Tuesday, March 10, 2009

Comment Card: The John Dory

Selecting a restaurant for out of towners is always a tough task. My anxiety quotient shoots up, because the decision is not only a reflection of personal taste, but a test of command over the New York social/dining scene, the results of which could make or mar a visitor's precious, limited time in this great city of ours. What responsibility! AARGH! So yesterday, when I found out that I would be taking 3 Italians out for a night out, I chose the very current, gastro-pubby, seafood spot, The John Dory, in the Meat-packing district.

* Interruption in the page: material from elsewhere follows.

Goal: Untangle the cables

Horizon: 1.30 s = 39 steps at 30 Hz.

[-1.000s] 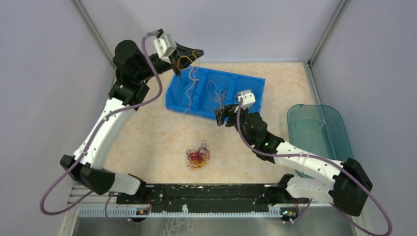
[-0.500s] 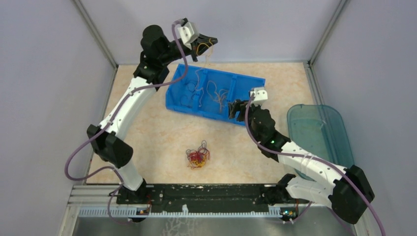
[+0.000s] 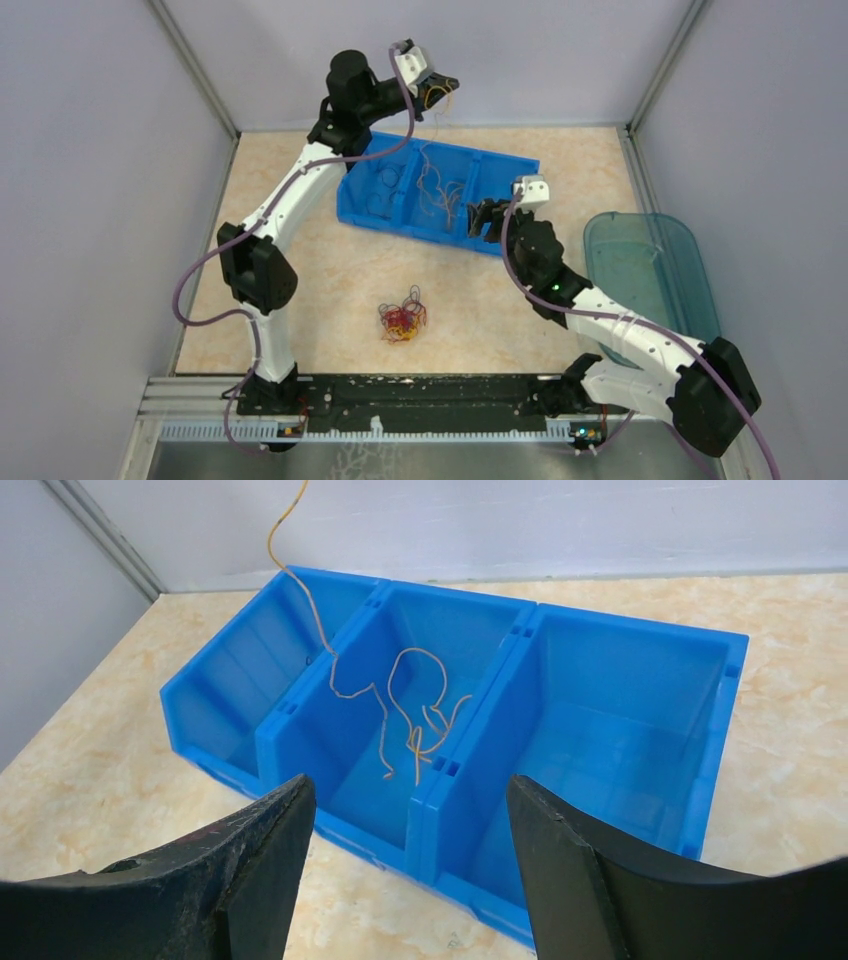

Price was no object for them (Work boondoggle, lucky bastards!), I had read good, not glowing reviews and hoped that the experience would be memorable, based on the images, menu and other deets I had read in the blogosphere.

What I ate:

Amuse Bouche: Parsnip Chips with Smoked Arctic Char Spread
Fresh Oysters
2 Parker House Rolls
Maine Ruby Red Shrimp and Grits
Whole Roasted John Dory for Two
The Huckleberry Jelly with Brandy Snaps filled with Sweet Mascarpone

The shared amuse-bouche of parsnip chips with smoked arctic char spread was flavorful. The sweetness of the chip went well with the salty, smokey char. Some of the chips lacked crisp and were over-saturated with grease, but if you avoided those suckers, then you had a good bite of food. The oysters with the mignonette served on the shell, instead of a dish, was trés mignon.

The shrimp and grits were heavy on flavor and butter, the portion generous, totally sharable with the table. I prefer my grits to have a bit more thickness, the consistency of the grits at The John Dory was a bit too thin for me. I grew up in the South, so I know my grits. The parker house rolls were scrumptious, so buttery and soft, slightly sweet and tinged with the perfect amount of saltiness around the outside. The Roasted John Dory for Two was satisfying and savory. If I ordered it again, I would try it with the spiced carrots. It's a lot of fish to have alone. (I actually wanted to order the inverted squid chorizo, paella dish, but they no longer have it on the menu!) The huckleberry jelly with mascarpone-filled brandy snap was a light dessert. I enjoyed the berri-ness and revelled in jiggle of the jelly. It's not some decadent dessert, but perfect after a buttery meal. I wanted to try the much chattered about treacle, but they ran out.

Side Note: Unfortunately, what was memorable, beyond all things was the wait--the wait for the table, the cocktails, the dessert, and the check. ON A MONDAY NIGHT. Ummm, that pretty much BLOWS.

I was the first to arrive and notified the hostess that I would have to change the 9:30 PM reservation from 3 people to 4 people, surely that wouldn't be a problem! She proceeded to inform me that the change in headcount would indeed be a problem, and that we would have to wait considerably, as a consequence. SERIOUSLY? You were planning to seat us at a special table in the shape of a triangle constructed, specifically for just 3 people, no more? I would have preferred to be told that the diners at our assigned table were not yet finished, instead of being told that our wait was due to altering our reservation from 3 to 4 diners, what seems to be the least problematic numerical change as it relates to restaurant table management. I don't know enough about the restaurant business to know if the hostess gave me a load of malarkey or not, so I reluctantly brushed the annoyance off.

My friends have arrived. No matter. Behind me. Bygones.

After trying to politely wave down the bartender and finally catching her eye, she raised a single index finger, held high up in the air, which we knew was our cue to wait. We endured a sigh-inducing 10 minutes, and then ordered a bottle of Prosecco to take the edge off. We then waited another glorious 30-35 minutes for our table reservation. Once at the table, starters and entrees were served at acceptable wait lengths. However, our dessert order was overlooked, and we waited an eternity for it. Once, we finished dessert, it was already 12:30 and had to wait again for what seemed like a long time to sort out our check, but by that time I was probably impatient, sensitive to the time, and ready to go home and sleep.

Anyhoo...time to wrap-up...

Food: Good and satisfying, has it low points
Service: S...L...O...W...Friendly enough, but not genuinely warm
Ambiance: Nautical Bric-a-Brac Price: Pricey ($80-90/person includes 20% tip and 2 bottles of Prosecco)
Verdict: If you have the discretionary bucks, order the right dishes, and a reservation LOCKED, the experience MAY be worth it. Could be convinced otherwise, if I gave it another go, but not sure if I want to take that risk.

The John Dory
Chef: April Bloomfield (The Spotted Pig) Telephone: (212) 929-494 Hours: Monday - Friday 12 noon - 12 midnight and Saturday & Sunday 11am - 12 midnight. Address: 85 10th Avenue (between 15th and 16th Streets), New York, NY 10011. The closest subway station is 14th St/8th Ave (A, C, E and L trains).